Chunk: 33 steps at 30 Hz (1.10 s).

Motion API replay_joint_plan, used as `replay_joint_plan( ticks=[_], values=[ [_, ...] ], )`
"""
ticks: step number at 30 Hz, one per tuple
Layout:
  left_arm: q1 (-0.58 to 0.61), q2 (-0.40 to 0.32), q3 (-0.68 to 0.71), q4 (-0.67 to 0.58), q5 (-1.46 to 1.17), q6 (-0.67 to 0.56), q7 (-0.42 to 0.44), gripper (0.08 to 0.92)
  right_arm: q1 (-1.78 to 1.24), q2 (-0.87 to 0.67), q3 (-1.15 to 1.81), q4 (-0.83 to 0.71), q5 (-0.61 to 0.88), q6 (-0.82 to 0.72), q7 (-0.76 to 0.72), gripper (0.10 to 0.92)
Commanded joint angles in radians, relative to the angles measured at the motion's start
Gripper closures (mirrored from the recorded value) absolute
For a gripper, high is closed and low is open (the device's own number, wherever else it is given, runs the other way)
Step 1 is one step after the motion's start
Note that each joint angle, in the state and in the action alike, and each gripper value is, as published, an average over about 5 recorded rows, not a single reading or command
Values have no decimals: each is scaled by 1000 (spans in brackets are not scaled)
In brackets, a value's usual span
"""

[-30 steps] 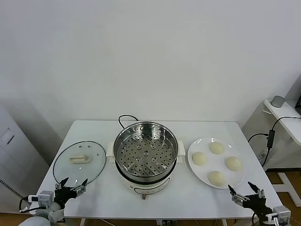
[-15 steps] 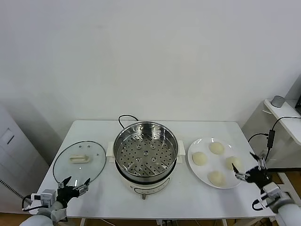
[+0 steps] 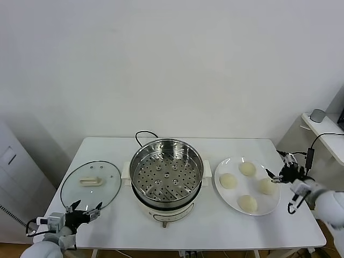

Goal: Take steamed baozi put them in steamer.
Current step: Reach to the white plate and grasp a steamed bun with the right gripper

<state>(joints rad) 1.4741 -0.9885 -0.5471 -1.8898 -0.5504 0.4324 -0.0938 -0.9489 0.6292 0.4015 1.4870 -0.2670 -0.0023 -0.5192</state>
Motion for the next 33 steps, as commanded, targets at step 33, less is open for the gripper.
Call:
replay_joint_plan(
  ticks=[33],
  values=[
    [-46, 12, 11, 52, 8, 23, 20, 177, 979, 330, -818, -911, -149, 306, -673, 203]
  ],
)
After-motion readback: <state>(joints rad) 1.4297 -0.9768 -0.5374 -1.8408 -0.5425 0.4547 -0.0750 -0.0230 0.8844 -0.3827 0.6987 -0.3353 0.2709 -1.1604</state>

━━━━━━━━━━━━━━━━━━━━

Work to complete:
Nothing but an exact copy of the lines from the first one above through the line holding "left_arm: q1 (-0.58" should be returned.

Expected answer:
Chunk: 33 steps at 30 Hz (1.10 s).

Motion API replay_joint_plan, used as `replay_joint_plan( ticks=[_], values=[ [_, ...] ], )`
"""
ticks: step number at 30 Hz, one per tuple
Layout:
  left_arm: q1 (-0.58 to 0.61), q2 (-0.40 to 0.32), q3 (-0.68 to 0.71), q4 (-0.67 to 0.58), q5 (-1.46 to 1.17), q6 (-0.67 to 0.56), q7 (-0.42 to 0.44), gripper (0.08 to 0.92)

The work on this exercise is now complete.